The first gauntlet thrown at President Obama didn’t come from Iran, Russia or China. Rather, it came from Sudan, in its decision to expel aid groups that are a lifeline keeping more than a million people alive in Darfur.
Unfortunately, the administration’s initial reaction made Neville Chamberlain seem forceful. The State Department blushingly suggested that the expulsion “is certainly not helpful to the people who need aid.”
Wow.
Since then, the administration has stiffened its spine somewhat. Susan Rice, the ambassador to the United Nations and designated hitter on Sudan, told me, “If this decision stands, it may well amount to genocide by other means.”
That’s exactly what we may be facing, for President Omar Hassan al-Bashir is confirming the International Criminal Court’s judgment when it issued an arrest warrant for him on Wednesday for “extermination,” murder and rape. Now Mr. Bashir is preparing to kill people en masse, not with machetes but by withholding the aid that keeps them alive.
More than one million people depend directly on the expelled aid groups for health care, food and water. I’ve been in these camps, so let me offer an educated guess about what will unfold if this expulsion stands.
The biggest immediate threat isn’t starvation, because that takes time. Rather, the first crises will be disease and water shortages, particularly in West Darfur.
The camps will quickly run out of clean water, because generator-operated pumps bring the water to the surface from wells and boreholes. Fuel supplies to operate the pumps may last a couple of weeks, and then the water disappears.
Health clinics have already closed, and diarrhea is spreading in Zam Zam camp and meningitis in Kalma camp. These are huge camps — Kalma has perhaps 90,000 people — and diseases can spread rapidly. Children will be the first to die.
Hundreds of thousands of people in the camps may try to flee to Chad, but that would overwhelm Chad’s own impoverished and vulnerable population. And to top it off, Mr. Bashir has armed a large proxy force of Chadian rebels who are said to be preparing an attack on the Chadian government.
“This is a whole new kind of hell for the people of Darfur,” Josette Sheeran, the head of the United Nations World Food Program, told me. “The life bridge for more than a million people has just been dismantled.”
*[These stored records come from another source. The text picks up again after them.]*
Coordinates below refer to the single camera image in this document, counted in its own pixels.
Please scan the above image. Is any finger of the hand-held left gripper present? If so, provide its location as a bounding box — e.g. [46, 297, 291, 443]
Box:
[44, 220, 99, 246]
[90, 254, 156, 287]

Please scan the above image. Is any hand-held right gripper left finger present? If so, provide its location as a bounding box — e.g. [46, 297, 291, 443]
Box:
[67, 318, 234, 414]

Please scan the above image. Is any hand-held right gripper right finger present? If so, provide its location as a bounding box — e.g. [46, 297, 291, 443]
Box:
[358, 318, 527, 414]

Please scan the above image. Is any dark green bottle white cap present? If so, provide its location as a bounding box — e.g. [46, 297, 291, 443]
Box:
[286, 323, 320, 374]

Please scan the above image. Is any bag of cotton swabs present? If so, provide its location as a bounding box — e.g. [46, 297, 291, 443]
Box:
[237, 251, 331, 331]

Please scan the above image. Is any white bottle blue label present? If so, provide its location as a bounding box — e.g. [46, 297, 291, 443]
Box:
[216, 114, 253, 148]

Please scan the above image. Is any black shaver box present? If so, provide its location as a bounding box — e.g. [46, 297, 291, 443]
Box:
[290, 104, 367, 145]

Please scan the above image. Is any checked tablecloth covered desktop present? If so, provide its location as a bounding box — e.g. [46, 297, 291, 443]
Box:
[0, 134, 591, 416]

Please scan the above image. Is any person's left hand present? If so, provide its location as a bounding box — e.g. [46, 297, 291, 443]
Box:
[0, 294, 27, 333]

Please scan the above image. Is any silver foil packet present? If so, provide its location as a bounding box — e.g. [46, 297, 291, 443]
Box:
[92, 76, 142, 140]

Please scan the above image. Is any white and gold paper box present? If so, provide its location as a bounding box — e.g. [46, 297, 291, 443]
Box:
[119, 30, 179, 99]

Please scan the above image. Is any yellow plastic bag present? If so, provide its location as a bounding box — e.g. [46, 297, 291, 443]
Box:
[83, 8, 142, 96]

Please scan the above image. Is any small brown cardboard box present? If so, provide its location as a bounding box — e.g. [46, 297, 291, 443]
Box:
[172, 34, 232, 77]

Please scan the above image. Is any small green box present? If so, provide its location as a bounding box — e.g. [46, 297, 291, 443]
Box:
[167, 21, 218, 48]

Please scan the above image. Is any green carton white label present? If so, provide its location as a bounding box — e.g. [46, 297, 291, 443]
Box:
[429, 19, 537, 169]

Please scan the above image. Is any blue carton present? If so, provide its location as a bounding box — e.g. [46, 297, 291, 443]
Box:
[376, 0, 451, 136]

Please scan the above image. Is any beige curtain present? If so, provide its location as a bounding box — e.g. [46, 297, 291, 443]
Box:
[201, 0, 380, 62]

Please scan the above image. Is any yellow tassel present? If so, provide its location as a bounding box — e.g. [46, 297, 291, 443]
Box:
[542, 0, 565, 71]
My hunch is that Mr. Bashir’s calculation is twofold. First, he hopes that if there’s enough suffering in Darfur, the United Nations Security Council will approve a one-year delay in the court’s proceedings (he miscalculated, for that won’t happen). Second, he has long wanted to get rid of aid workers in Darfur, partly because they are the world’s eyes and ears there.
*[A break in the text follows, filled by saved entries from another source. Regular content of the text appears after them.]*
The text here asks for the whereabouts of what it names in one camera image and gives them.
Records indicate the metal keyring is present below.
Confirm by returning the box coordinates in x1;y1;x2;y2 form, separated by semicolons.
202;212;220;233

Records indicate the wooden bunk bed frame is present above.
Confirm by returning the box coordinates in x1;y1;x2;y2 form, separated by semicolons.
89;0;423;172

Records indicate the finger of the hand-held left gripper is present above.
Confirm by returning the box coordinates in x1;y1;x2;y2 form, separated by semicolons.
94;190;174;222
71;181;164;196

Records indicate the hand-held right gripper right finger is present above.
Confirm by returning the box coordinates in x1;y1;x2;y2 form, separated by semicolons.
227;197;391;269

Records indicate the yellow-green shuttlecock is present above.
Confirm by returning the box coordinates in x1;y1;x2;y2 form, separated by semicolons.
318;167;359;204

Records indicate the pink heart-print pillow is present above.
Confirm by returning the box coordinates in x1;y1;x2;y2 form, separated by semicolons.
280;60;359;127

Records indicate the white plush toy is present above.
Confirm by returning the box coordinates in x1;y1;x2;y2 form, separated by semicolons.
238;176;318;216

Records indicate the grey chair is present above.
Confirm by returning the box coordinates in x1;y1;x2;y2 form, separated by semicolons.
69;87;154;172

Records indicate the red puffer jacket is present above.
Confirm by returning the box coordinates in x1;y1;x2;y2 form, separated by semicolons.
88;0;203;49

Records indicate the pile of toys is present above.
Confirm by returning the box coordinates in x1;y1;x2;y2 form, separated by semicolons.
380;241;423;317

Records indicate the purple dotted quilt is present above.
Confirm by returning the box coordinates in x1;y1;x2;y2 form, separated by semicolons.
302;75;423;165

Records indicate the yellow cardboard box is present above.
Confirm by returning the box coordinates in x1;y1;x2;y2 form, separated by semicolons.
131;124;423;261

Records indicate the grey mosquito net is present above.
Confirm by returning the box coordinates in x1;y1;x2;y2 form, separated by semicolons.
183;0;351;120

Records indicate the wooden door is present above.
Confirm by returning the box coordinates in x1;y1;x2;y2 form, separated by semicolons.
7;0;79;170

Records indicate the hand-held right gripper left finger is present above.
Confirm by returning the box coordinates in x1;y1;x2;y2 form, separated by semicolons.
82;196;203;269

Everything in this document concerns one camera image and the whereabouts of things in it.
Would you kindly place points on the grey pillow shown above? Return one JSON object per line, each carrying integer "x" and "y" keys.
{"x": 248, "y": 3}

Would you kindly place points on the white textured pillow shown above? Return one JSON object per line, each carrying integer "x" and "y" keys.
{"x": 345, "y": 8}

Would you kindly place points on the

I was on the Chad-Darfur border a couple of weeks ago, talking to Darfuri refugees, and they worried that Mr. Bashir might lash out after an arrest warrant. But they still rejoiced at the prospect, as a sign that the deaths of their loved ones mattered and as a sign that impunity for murder and rape might be coming to an end. Not a single Darfuri I spoke to favored a delay in International Criminal Court proceedings.
Our greatest problem in responding to Darfur is that we have never held either carrots or sticks. It’s difficult at this point to offer carrots, but the United States and other countries can wield some sticks.
Gen. Merrill McPeak, the former Air Force chief of staff and a co-chairman of the Obama presidential campaign, suggested one in an op-ed article in The Washington Post on Thursday: a no-fly zone over Darfur. The aim is to attach costs to brutality and gain leverage.
Sudan cares deeply about maintaining its air force, partly because it is preparing for renewed war against South Sudan. That means that a denial of air cover or the loss of helicopter gunships would deeply alarm Sudan’s military, and that gives us leverage.
Another option is for the government of South Sudan to take over administration of Darfur. The leaders of South Sudan have periodically offered to send 10,000 of their troops into Darfur, and if the north Sudanese government cannot provide security or look after Darfur’s needs then the south can try, with international backing.
Madeleine Albright, the former secretary of state, says she was intrigued by General McPeak’s proposal for a no-fly zone and adds, “I don’t think the international community can stand by and watch as thousands more people starve to death.”
“We were criticized, rightfully so, on Rwanda,” Ms. Albright said. But she noted that the Rwandan genocide ended quickly, while Darfur has dragged on for years. “You can’t watch this and not feel that there has to be something done,” she said.